> **Your goal**
Would you repeat each of the lines below exactly?
-------- Data section --------
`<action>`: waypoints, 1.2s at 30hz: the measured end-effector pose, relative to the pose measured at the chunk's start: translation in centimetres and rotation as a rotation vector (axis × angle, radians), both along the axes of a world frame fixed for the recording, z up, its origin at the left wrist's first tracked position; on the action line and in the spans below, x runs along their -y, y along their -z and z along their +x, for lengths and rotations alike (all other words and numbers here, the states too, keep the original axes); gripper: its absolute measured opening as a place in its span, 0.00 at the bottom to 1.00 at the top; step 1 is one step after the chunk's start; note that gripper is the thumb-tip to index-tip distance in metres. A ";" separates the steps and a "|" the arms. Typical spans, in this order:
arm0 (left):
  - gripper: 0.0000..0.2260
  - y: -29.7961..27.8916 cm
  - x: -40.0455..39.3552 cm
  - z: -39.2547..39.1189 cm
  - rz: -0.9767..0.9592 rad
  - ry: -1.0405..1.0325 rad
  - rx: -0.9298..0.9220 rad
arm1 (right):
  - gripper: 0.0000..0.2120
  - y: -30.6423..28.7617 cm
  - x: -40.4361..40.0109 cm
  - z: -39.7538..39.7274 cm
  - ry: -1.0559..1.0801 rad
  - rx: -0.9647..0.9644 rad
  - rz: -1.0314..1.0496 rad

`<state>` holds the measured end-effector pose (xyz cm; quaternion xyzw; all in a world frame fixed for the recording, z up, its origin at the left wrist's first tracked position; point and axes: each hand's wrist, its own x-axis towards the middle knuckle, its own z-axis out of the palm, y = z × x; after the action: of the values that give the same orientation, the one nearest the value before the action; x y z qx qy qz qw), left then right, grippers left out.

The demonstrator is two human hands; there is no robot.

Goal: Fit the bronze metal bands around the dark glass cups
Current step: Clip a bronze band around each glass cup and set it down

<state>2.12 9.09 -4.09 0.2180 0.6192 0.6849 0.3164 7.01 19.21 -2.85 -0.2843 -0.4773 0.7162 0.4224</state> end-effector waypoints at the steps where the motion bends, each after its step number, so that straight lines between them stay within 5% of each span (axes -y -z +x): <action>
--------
> **Response box**
`<action>`: waypoints, 1.2s at 30hz: the measured end-effector pose, relative to the pose measured at the chunk's start: translation in centimetres and rotation as a rotation vector (axis × angle, radians), both along the axes of a world frame fixed for the recording, z up, its origin at the left wrist's first tracked position; on the action line and in the spans below, x runs along their -y, y along their -z and z along their +x, for lengths and rotations alike (all other words and numbers here, the states too, keep the original axes); gripper: its absolute measured opening as a place in its span, 0.00 at the bottom to 1.00 at the top; step 1 is one step after the chunk's start; note that gripper is the thumb-tip to index-tip distance in metres. A ";" separates the steps and a "|" the arms. Typical spans, in this order:
arm0 (left):
  - gripper: 0.0000..0.2260
  - y: -29.7961..27.8916 cm
  - x: -40.0455..39.3552 cm
  - z: -39.2547..39.1189 cm
  - rz: -0.9767..0.9592 rad
  - ry: -1.0405..1.0325 rad
  - rx: -0.9298..0.9220 rad
arm1 (right):
  - gripper: 0.0000..0.2120
  - y: -30.6423..28.7617 cm
  - x: -40.4361..40.0109 cm
  - z: -39.7538..39.7274 cm
  - ry: -1.0559..1.0801 rad
  - rx: -0.9647..0.9644 rad
  - rz: -1.0314..1.0496 rad

`<state>` holds the measured end-effector pose (xyz cm; quaternion xyzw; all in a world frame fixed for the recording, z up, its origin at the left wrist's first tracked position; point and axes: each hand's wrist, its own x-axis towards the middle knuckle, its own z-axis out of the palm, y = z × x; after the action: of the values that give the same orientation, the one nearest the value before the action; x y z qx qy qz qw), left then right, grippers left out.

The demonstrator is two human hands; there is no robot.

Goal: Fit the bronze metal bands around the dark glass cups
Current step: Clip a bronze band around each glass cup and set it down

<state>2.12 9.09 -4.09 0.2180 0.6192 0.6849 0.3164 7.01 19.21 -2.85 -0.2843 -0.4773 0.7162 0.4224</state> end-effector waypoints at the steps where the motion bends, each after its step number, so that straight lines between them stay within 5% of each span (axes -y -z +x): <action>

The exercise requires no more work.